Merge pull request #153 from MuhammedHasan/better-defaults-borzoi-activation-norm

avantikalal · web-flow · commit a109d12bfe25 · 2025-07-07T16:59:39.000-07:00
better-defaults-borzoi-activation-norm
diff --git a/src/grelu/model/blocks.py b/src/grelu/model/blocks.py
@@ -34,6 +34,7 @@ class LinearBlock(nn.Module):
         act_func: Name of activation function
         dropout: Dropout probability
         norm: If True, apply layer normalization
+        norm_kwargs: Optional dictionary of keyword arguments to pass to the normalization layer
         bias: If True, include bias term.

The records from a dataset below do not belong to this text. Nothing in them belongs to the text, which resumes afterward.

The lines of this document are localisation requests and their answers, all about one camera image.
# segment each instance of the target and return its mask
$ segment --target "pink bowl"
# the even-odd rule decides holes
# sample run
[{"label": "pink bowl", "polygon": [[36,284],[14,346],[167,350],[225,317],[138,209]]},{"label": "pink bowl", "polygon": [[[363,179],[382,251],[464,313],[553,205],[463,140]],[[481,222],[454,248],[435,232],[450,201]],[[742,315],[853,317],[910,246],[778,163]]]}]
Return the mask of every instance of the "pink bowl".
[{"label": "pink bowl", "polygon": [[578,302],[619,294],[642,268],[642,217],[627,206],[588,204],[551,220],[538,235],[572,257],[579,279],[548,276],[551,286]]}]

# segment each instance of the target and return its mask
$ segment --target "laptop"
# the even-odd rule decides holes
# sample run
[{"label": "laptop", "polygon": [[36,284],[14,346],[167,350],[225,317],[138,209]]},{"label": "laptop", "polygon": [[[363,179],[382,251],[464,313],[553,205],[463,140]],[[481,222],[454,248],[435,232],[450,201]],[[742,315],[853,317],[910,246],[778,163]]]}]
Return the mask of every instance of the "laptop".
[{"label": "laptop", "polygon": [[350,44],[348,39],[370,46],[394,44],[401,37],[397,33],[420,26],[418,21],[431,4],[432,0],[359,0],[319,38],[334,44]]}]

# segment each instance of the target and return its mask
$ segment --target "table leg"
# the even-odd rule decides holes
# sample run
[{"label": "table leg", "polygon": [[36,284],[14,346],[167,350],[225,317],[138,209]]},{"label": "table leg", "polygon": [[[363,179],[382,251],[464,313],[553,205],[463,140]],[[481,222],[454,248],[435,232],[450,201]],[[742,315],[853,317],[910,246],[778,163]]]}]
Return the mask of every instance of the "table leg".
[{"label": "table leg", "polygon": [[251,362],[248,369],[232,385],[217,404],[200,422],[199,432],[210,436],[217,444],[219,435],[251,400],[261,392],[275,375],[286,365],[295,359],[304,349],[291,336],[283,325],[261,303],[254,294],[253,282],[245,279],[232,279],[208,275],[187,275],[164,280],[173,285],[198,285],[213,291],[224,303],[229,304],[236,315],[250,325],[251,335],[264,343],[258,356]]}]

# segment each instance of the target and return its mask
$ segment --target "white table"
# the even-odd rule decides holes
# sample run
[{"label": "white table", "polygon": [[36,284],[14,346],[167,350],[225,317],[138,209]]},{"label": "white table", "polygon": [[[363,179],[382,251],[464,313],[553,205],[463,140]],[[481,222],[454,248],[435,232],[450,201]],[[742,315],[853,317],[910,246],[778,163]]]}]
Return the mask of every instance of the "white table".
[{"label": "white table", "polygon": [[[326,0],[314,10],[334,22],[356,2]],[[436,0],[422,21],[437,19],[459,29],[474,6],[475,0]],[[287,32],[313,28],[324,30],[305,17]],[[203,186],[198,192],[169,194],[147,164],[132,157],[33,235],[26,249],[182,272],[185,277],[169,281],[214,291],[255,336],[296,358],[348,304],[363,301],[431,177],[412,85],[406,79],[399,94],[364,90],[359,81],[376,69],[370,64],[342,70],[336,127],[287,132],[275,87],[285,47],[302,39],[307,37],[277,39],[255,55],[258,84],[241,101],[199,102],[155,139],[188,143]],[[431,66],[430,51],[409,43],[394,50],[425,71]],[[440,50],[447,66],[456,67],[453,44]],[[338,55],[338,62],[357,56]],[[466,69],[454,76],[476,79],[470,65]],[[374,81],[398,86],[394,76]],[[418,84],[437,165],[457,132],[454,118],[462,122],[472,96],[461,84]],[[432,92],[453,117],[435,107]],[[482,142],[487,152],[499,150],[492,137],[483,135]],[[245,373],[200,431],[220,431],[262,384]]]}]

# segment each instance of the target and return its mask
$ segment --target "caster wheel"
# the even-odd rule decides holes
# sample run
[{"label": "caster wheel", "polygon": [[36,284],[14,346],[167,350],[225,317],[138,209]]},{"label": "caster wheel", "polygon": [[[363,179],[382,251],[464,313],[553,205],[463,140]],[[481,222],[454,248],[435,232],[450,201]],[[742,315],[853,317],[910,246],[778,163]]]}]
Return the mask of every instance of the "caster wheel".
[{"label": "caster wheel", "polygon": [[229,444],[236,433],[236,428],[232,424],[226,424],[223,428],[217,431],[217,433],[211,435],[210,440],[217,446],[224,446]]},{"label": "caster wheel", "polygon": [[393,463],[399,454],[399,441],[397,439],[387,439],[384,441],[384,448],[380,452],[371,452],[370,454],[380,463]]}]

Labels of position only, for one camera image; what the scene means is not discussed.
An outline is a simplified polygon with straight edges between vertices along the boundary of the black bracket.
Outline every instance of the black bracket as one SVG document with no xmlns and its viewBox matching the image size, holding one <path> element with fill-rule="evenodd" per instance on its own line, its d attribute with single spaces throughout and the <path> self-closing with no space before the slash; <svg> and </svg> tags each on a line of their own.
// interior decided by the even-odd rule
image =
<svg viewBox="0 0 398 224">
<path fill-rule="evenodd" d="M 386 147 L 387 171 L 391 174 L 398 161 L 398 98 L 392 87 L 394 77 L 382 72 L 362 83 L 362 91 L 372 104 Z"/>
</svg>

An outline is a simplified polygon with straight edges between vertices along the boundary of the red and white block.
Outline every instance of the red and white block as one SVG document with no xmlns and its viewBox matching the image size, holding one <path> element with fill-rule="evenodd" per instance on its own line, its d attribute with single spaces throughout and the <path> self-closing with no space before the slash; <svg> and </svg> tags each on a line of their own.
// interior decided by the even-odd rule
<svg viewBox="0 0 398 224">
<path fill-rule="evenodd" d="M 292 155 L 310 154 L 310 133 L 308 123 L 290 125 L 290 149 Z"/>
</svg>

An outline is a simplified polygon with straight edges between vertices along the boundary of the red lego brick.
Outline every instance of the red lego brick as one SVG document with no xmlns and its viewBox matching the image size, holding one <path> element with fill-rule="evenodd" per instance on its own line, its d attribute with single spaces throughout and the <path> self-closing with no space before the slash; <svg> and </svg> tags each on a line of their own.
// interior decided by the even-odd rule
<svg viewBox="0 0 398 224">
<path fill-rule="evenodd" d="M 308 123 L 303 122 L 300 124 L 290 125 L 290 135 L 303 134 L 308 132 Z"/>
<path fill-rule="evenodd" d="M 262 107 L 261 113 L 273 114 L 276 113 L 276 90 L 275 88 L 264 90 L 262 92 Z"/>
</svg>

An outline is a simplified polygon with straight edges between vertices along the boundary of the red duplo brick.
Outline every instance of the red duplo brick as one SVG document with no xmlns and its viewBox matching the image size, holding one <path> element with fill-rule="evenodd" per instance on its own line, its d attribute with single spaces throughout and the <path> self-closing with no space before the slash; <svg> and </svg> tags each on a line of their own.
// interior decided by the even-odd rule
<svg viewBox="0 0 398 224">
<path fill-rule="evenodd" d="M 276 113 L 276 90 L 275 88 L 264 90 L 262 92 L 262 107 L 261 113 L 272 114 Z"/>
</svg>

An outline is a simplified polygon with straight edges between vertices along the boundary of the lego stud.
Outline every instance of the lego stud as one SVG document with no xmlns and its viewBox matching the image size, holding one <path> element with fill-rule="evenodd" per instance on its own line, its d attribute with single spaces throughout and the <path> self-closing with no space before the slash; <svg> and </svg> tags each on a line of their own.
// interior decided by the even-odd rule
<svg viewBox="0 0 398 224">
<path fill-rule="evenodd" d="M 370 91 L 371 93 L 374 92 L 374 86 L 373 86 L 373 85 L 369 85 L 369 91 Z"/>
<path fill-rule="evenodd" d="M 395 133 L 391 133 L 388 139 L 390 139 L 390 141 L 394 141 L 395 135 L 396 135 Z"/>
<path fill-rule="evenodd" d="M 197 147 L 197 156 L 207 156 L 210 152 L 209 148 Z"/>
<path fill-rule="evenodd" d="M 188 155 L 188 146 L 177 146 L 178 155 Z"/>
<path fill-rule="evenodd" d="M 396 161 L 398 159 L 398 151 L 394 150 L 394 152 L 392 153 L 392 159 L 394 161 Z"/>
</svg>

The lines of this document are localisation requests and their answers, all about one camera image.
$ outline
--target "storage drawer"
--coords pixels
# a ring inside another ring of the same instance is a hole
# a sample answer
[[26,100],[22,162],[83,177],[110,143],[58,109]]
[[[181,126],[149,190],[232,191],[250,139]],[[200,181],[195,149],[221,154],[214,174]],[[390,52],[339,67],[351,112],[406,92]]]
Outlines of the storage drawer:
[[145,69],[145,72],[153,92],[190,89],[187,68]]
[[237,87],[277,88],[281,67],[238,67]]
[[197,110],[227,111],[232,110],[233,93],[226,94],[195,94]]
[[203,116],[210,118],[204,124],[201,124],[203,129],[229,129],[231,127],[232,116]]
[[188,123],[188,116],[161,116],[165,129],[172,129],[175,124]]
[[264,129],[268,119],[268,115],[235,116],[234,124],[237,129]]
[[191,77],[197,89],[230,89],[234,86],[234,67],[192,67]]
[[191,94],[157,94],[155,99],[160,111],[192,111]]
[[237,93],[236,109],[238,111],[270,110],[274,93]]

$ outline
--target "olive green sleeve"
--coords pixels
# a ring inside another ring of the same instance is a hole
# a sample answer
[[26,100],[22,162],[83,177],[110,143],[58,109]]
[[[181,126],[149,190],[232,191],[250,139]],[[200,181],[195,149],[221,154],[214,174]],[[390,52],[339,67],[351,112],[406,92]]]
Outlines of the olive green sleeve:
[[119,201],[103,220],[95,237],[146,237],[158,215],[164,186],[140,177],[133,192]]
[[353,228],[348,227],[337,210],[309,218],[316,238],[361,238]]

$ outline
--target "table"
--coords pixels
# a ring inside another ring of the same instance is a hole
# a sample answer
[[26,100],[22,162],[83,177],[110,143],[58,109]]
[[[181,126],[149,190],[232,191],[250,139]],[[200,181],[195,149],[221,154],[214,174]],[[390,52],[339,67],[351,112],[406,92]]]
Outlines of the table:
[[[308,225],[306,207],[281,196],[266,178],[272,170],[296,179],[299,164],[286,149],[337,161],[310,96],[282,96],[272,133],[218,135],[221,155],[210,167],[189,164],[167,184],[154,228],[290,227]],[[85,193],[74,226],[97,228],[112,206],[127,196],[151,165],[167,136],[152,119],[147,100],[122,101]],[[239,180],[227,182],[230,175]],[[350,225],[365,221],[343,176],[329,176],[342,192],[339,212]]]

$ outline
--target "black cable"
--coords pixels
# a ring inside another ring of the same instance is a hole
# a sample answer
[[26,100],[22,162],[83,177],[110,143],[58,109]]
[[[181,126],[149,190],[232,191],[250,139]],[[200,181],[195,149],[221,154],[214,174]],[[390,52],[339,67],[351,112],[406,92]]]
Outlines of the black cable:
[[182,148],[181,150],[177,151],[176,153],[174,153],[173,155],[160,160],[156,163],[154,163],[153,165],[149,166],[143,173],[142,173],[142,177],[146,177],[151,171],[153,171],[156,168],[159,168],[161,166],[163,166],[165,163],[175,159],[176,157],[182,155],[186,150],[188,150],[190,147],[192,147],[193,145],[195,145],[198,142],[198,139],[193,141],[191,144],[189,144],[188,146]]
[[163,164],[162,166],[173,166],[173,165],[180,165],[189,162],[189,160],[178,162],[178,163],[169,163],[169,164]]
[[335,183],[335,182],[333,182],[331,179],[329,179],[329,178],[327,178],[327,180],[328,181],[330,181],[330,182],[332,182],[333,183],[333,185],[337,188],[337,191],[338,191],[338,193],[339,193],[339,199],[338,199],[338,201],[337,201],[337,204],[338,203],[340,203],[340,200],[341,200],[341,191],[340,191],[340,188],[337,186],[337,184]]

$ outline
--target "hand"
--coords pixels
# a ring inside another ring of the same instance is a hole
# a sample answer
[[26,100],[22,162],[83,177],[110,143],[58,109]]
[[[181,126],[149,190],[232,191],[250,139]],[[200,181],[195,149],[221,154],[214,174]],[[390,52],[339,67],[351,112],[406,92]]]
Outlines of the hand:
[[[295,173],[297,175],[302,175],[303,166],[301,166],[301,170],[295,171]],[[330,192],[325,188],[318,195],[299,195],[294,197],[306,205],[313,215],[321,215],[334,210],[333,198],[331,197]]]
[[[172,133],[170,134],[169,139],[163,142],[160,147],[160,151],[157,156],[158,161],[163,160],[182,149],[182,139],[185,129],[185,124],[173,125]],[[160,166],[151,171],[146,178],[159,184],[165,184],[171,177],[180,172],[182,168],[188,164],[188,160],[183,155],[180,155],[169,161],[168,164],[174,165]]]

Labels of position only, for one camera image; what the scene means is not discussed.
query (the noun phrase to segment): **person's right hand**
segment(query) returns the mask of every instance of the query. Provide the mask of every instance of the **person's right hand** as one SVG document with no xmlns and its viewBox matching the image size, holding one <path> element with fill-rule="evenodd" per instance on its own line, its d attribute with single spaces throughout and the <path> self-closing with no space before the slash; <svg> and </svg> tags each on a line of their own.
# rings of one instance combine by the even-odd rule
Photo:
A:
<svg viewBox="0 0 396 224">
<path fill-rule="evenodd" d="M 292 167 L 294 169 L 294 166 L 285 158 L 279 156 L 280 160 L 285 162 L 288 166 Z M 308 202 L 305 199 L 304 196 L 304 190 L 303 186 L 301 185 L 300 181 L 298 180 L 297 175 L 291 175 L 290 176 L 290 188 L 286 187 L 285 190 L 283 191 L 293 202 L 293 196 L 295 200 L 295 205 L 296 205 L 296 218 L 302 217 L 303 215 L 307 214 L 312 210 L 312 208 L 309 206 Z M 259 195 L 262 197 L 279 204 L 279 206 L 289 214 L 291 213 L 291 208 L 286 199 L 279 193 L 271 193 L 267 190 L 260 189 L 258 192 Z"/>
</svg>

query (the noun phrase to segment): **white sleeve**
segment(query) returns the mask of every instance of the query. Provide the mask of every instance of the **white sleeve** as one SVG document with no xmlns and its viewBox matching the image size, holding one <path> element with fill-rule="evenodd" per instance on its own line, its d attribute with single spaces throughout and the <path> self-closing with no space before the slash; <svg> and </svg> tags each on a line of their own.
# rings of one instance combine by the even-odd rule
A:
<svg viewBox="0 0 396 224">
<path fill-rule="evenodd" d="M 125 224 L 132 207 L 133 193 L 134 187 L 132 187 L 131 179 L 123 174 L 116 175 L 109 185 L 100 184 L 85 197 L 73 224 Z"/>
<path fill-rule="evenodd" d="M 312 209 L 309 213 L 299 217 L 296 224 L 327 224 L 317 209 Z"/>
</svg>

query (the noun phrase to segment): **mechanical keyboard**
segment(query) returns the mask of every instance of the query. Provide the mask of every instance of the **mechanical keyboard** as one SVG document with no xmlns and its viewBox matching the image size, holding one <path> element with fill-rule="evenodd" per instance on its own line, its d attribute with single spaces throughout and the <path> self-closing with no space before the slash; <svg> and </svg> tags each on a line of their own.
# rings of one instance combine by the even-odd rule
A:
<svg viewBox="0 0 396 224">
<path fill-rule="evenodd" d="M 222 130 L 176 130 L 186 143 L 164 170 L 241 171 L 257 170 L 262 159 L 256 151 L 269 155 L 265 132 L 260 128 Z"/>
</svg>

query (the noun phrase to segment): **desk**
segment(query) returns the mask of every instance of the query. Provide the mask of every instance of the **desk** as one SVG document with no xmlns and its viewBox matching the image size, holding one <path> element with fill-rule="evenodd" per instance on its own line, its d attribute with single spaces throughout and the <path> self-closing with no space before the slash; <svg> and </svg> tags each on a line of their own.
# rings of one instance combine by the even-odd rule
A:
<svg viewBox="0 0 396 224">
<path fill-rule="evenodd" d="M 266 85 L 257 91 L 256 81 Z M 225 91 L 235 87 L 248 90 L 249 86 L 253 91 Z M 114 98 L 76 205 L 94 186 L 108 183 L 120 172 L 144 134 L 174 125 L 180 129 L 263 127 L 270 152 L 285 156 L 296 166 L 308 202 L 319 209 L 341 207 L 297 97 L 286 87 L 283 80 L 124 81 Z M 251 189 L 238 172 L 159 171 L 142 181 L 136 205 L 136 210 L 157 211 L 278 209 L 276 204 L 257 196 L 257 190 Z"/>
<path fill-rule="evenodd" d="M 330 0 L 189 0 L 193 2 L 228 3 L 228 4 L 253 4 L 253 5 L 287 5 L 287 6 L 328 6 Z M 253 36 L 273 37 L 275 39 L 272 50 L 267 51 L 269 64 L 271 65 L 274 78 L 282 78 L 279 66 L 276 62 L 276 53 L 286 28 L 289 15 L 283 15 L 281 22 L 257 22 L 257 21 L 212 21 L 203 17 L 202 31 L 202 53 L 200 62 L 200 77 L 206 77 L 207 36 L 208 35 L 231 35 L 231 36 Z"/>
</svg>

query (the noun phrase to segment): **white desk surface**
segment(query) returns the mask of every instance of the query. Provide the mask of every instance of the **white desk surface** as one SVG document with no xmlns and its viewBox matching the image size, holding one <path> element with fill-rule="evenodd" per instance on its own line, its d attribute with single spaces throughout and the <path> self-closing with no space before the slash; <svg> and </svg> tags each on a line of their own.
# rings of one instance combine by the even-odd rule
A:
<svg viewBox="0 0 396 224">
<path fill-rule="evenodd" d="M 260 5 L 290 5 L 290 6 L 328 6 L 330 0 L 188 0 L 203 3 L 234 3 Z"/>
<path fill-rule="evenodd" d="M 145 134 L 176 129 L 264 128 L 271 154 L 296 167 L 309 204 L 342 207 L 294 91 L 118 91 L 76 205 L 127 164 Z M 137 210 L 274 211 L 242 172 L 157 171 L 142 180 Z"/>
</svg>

         dtype: Data type of the weights
         device: Device on which to store the weights
@@ -46,15 +47,15 @@ def __init__(
         act_func: str = "relu",
         dropout: float = 0.0,
         norm: bool = False,
-        norm_kwargs: Optional[dict] = dict(),
+        norm_kwargs: Optional[dict] = None,
         bias: bool = True,
         dtype=None,
         device=None,
     ) -> None:
         super().__init__()
 
         self.norm = Norm(
-            func="layer" if norm else None, in_dim=in_len, **norm_kwargs, dtype=dtype, device=device
+            func="layer" if norm else None, in_dim=in_len, **(norm_kwargs or dict()), dtype=dtype, device=device
         )
         self.linear = nn.Linear(in_len, out_len, bias=bias, dtype=dtype, device=device)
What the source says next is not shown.